The ingredients needed to prepare Mung Bean Cakes:
  1. Take 1 cup peeled green beans
  2. Prepare 2 Tbs sugar
  3. Use 4.5 Tbs maple syrup
  4. Provide 4 Tbs low-fat, salt-free butter (soften)
  5. Use (Note: You may increase butter to 5.5 Tbs)
Instructions to make Mung Bean Cakes:
  1. Rinse the mung bean several times with water until the water is clear, soak in water overnight. (add water at least 3 inches above the top of the beans.)
  2. Drain, after soaking. Set the steamer: Add enough water in the bottom of the pot. Cover the steamer and bring the water to boil. Place mung beans in the steamer and steam for 30 minutes. (you may cover a parchment paper under the lid to prevent extra water falling in to the beans.) Check the cooked mung beans: It should have a soft texture when squeezed between your fingers.
  3. Meanwhile, prepare Mooncake Mold: I use the jelly mold, rinse it with hot water, and set dry. (You can apply a thin layer of oil in the mold to help demolding if needed)
  4. Use a food processor to break the steamed mung beans into fine powder when it is still hot.
  5. Add sugar, maple syrup, and butter into the food processor. Blend everything together until smoothly. (This is "Mung bean paste" which can be used as a filling for other desserts)

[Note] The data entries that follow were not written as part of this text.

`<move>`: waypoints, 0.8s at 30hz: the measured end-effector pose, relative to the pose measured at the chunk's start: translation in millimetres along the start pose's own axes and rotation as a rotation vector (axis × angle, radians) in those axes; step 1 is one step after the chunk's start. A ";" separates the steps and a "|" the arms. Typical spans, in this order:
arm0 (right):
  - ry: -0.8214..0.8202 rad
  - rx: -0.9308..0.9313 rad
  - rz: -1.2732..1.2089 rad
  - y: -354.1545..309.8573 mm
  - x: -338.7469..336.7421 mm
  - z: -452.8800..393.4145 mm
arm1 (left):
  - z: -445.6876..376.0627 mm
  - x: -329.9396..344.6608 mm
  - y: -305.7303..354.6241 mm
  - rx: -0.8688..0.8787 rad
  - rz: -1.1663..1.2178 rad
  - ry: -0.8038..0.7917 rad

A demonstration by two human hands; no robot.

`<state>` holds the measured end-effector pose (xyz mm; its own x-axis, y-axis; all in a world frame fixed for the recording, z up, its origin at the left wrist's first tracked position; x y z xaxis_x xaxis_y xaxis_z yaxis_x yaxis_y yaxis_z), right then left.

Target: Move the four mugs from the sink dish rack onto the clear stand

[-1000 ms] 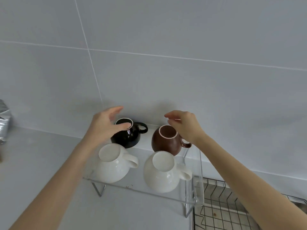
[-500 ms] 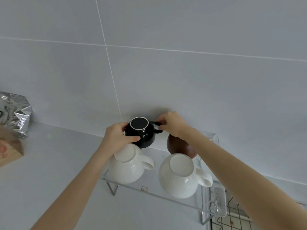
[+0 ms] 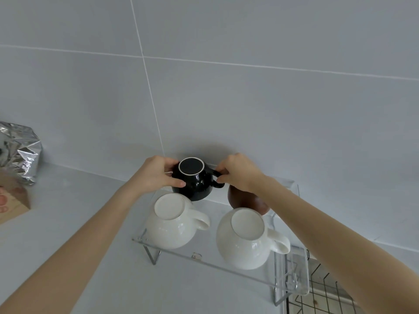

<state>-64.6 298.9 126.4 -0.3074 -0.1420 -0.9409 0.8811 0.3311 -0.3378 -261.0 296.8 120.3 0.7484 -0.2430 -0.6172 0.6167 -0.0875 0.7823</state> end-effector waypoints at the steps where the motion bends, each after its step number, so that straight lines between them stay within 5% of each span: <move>1: 0.000 -0.001 -0.005 -0.7 0.1 1.0 | -0.9 -1.3 -0.9 -0.003 0.016 -0.018; 24: -0.065 0.048 -0.032 -2.4 1.4 -1.8 | 0.3 2.7 -4.3 0.022 0.023 0.020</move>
Point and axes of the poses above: each hand's wrist, its own z-axis away from the middle knuckle, its own x-axis out of the palm, y = z × x, the point moved 3 cm from there along -z, towards the middle knuckle
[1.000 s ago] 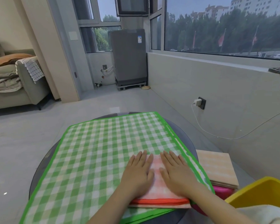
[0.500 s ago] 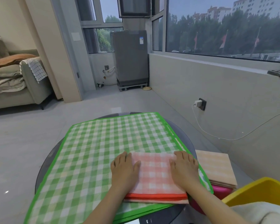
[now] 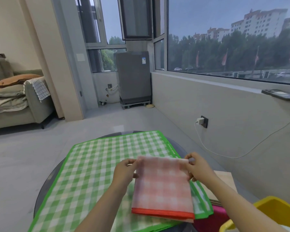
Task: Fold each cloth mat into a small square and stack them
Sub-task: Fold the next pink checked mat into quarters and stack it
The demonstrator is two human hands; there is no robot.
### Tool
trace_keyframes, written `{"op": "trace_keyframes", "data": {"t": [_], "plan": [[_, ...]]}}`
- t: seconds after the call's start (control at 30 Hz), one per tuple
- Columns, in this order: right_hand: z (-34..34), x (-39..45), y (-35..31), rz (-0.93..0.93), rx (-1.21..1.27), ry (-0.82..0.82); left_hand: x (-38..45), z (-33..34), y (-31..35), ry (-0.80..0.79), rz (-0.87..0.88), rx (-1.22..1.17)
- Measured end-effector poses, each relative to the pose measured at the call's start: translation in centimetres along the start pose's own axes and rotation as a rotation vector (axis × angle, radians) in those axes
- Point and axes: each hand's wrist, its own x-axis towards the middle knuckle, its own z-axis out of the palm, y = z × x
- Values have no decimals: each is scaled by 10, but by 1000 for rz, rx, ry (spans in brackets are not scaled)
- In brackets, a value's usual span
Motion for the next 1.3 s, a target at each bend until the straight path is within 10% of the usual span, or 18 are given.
{"op": "trace_keyframes", "data": {"t": [0.43,1.3], "plan": [[-117,13,-5,-45,340,243,-3,115,81,-121,154,-254],[-132,107,225,47,-2,373,83,371,-50,-132,139,214]]}}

  6. Preheat a pan, use a paper towel to apply a thin layer of oil to the bottom of the pan. Fold the mung bean paste over medium/small heat until the paste dries up and become a soft/ smooth dough.
  7. Transfer the dough to a bowl and let it cool down a bit about 5 minutes. Wear gloves, apply a little butter on the gloves. Take a small portion of the mung bean paste then roll it into a round ball (about 30 g per ball). Gently press it into mold.
  8. Let it cool down more in the mold about 10 minutes. Put a parchment paper on the cooling grid, demold the mung bean cake on it, let sit until completely cool down. Enjoy it directly or chill in the refrigerator then eat it cold as the iced mung bean cake. (This is a low-fat formula, so the product is easy to break/crack, depending on personal preference, you may increase the amount of butter to 5.5 tablespoons)

Mung beans can be found in Asian markets, or Asian sections of larger supermarkets. This is a very dense, moist cake. I found this recipe years ago, but don't remember where. I have made it a few times to accompany an Asian meal, and it has always been well-received. Don't let the shallots scare you off.